En un quiebro, casi casi nos desviamos a Polonia a tomar sopa de remolacha, pero vimos que Angie se ponía mustia ante tal colosal plan, así que decidimos dejarnos llevar cuesta abajo. Atravesamos Austria y en un momento de tranquilidad observé por el retrovisor como el zancudo francés se dejaba meter mano por la alemana…y le gustaba.
Llegamos a la frontera con Italia. Nos pidieron la contraseña. "Mama Chicho", gritamos entre dientes los cuatro. "Me toca cada vez más", cantó la polizia. Cuando llegamos, Silvio estaba haciendo el trenecito con sus ministros y algunas chicas de cuyas edades no me acuerdo. Angie al verlo salió despavorida, el bufón se unió al baile. Todos al compás, primero iban levantando la pierna y el brazo izquierdo y luego el lado contrario. En un momento de despiste, entre líneas blancas y látex por doquier, conseguimos meter a Sil en el coche con la firme promesa de que allí lo esperaría la mujer de “gran presencia”; lo que él no sabía es que esta vez era la joven alemana la que metía mano: una, al lado francófono; otra, al lado italiano.

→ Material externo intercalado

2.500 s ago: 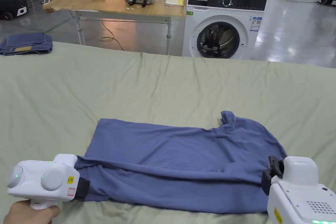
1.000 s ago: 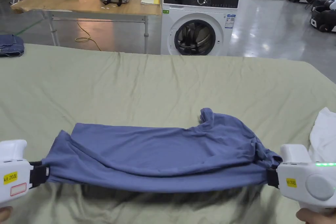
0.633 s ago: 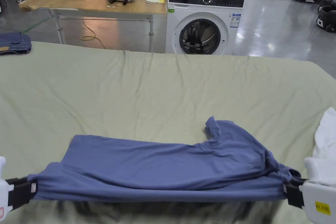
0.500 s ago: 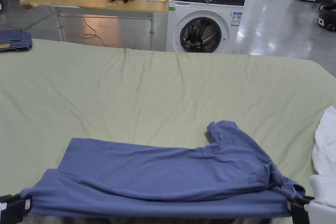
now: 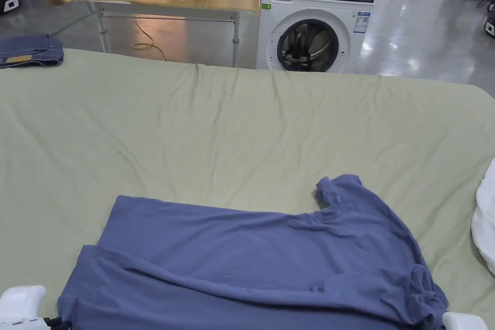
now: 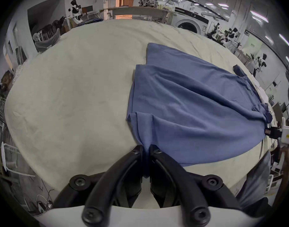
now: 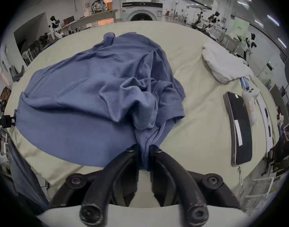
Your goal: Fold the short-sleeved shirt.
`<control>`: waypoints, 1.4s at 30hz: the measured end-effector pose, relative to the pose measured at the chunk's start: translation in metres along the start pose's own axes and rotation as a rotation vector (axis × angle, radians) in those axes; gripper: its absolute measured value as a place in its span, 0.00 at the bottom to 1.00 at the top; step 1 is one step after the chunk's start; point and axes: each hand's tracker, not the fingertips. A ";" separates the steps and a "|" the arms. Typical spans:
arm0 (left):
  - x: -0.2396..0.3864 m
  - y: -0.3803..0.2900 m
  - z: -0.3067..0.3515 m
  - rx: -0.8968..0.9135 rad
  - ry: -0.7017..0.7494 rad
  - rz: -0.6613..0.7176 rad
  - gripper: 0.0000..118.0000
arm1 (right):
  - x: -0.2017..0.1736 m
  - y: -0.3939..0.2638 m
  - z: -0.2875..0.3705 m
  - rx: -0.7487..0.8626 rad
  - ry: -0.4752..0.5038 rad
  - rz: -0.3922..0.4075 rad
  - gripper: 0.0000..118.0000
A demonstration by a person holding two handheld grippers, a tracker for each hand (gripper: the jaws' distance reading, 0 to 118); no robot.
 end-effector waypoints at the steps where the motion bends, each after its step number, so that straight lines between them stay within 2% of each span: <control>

Parece que a Silvio tampoco le molestó. “Dove andiamo?”.
Seguimos cuesta abajo y sin freno hasta que ya no pudimos más y el gran taco de aguja nos dio una patada con la que dimos a parar al país helénico, justo en la cima del Santuario de Atenea donde nos esperaban Seiya, Shiryu, Hyoga, Andrómeda y Fénix; peleaban entre ellos con sus bolas de dragón y sus cadenas brillantes. Fuera de plano andaban Papandreu y Papademos jugando al ajedrez: quien ganase se quedaba con el reino. Obviamente, ganó Merkozy. “Te lo dijimos, Papandreu, el listillo de la clase nunca debe meterse con el matón”.
P.D. En el templo también había un torero escondido tras una columna dórica o jónica, no sabemos muy bien ni quien era ni si era corintia.